● Prompt
Give back exactly the lines of the entries below from the line with "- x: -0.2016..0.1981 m" to the line with "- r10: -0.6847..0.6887", inclusive, and only those.

● Dataset
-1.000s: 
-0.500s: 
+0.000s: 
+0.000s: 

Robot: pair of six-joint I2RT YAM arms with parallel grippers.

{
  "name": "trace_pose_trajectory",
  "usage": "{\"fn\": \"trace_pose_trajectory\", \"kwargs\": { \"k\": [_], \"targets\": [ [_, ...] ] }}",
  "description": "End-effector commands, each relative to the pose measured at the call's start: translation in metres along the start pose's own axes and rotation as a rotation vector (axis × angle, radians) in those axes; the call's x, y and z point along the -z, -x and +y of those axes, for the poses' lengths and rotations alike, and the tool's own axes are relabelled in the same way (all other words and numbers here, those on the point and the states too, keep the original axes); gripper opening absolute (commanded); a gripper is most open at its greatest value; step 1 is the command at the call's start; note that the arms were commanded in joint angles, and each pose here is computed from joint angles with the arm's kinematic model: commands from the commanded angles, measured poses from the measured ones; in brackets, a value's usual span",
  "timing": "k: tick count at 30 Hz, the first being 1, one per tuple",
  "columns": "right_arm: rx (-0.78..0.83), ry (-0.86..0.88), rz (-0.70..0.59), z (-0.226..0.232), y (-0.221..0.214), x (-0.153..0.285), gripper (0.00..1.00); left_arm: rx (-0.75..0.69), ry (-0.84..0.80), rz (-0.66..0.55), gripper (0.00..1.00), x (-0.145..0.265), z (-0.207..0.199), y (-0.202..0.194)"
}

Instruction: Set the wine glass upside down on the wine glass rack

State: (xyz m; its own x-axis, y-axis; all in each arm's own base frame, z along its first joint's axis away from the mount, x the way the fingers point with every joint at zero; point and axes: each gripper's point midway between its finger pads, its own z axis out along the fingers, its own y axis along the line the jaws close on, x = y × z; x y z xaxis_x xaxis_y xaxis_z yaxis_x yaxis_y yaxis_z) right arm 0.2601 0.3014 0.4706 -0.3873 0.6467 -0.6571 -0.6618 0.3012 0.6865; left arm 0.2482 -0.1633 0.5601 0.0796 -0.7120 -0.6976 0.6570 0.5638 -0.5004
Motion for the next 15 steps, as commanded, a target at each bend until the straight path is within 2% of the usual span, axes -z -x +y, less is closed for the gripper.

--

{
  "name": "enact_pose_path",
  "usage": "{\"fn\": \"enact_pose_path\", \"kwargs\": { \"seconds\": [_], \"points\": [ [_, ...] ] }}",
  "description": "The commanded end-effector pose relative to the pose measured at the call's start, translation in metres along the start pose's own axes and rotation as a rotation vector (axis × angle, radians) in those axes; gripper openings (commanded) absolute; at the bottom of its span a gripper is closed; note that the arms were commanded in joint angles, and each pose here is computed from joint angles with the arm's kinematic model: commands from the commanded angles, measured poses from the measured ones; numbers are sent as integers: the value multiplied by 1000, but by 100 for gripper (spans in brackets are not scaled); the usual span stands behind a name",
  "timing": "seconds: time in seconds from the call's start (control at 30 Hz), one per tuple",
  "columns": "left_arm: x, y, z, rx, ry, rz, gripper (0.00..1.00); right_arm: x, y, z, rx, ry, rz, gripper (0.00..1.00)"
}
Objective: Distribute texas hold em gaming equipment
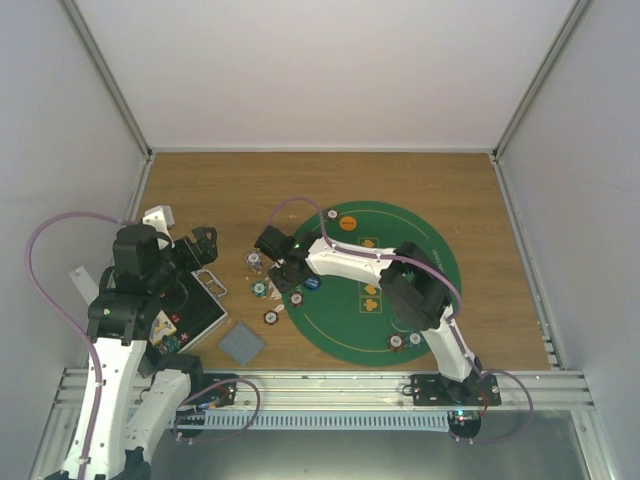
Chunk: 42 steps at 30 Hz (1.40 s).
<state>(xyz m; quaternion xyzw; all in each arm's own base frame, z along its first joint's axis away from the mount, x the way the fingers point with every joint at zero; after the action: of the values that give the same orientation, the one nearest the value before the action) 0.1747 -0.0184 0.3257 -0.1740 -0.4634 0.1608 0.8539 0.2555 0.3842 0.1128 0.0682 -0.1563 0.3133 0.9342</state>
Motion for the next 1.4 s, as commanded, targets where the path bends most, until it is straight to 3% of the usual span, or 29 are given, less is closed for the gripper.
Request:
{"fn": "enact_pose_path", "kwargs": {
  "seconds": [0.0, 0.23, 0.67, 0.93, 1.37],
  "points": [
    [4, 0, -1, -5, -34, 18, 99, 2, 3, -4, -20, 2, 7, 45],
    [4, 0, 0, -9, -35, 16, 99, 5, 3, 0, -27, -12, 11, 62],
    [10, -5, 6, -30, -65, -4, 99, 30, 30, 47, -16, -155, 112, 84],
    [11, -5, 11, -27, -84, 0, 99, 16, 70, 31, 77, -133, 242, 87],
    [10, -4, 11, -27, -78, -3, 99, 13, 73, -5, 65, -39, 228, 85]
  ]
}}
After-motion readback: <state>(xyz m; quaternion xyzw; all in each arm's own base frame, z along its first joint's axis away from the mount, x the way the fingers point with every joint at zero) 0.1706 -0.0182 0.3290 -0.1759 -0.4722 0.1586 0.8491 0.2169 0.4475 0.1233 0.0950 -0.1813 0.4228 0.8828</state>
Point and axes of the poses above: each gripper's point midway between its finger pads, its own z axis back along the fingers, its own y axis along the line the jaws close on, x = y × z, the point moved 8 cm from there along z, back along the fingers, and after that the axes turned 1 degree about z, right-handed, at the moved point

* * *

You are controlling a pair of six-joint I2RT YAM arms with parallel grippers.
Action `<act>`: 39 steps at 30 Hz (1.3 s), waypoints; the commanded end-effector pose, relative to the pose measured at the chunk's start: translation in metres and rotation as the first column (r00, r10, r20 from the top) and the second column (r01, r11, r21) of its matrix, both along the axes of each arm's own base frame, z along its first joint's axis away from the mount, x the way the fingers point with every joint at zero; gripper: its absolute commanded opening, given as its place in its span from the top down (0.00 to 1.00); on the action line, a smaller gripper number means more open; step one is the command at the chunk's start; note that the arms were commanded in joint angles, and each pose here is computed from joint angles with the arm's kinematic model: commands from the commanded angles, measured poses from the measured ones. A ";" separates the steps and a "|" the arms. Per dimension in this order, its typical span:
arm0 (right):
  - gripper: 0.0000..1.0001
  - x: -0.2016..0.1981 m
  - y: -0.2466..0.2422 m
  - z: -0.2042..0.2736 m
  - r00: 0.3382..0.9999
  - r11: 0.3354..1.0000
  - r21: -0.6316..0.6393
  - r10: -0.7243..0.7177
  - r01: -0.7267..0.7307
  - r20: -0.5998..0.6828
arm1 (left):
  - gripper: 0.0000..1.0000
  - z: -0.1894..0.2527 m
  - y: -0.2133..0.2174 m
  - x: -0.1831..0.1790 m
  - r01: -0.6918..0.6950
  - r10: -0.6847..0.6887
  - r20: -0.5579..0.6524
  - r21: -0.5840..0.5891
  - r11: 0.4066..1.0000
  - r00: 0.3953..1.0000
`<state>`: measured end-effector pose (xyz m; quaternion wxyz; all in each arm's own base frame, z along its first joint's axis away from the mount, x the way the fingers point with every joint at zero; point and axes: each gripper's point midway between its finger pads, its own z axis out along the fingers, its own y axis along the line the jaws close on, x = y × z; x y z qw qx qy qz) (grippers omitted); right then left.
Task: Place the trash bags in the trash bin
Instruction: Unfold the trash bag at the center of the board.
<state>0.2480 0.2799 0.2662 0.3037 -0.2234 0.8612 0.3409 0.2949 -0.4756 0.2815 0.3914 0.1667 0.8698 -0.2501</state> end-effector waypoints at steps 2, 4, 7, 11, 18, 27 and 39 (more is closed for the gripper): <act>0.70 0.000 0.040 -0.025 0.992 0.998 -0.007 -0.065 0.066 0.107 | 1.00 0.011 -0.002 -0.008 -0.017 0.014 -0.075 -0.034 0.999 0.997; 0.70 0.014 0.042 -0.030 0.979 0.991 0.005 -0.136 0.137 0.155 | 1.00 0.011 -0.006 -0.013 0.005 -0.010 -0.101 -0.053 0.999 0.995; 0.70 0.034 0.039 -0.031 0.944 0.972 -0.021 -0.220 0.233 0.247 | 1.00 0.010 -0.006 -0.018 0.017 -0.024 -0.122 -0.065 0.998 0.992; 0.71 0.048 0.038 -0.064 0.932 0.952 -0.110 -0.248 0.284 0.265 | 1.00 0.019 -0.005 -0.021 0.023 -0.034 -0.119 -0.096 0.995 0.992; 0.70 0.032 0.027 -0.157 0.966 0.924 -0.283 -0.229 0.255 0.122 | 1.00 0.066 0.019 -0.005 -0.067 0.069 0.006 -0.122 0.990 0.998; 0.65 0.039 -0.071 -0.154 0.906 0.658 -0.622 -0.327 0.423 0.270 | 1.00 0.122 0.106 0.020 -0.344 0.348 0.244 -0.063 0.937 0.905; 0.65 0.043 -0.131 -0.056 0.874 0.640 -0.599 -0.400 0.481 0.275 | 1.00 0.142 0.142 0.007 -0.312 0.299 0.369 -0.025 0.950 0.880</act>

● Output for this exercise
  - x: -0.2016..0.1981 m
  - y: -0.2466..0.2422 m
  - z: -0.2042..0.2736 m
  - r00: 0.3382..0.9999
  - r11: 0.3354..1.0000
  - r21: -0.6316..0.6393
  - r10: -0.7243..0.7177
  - r01: -0.7267..0.7307
  - r20: -0.5998..0.6828
arm1 (left):
  - gripper: 0.0000..1.0000
  - z: -0.1894..0.2527 m
  - y: -0.2133..0.2174 m
  - x: -0.1831..0.1790 m
  - r01: -0.6918..0.6950
  - r10: -0.6847..0.6887

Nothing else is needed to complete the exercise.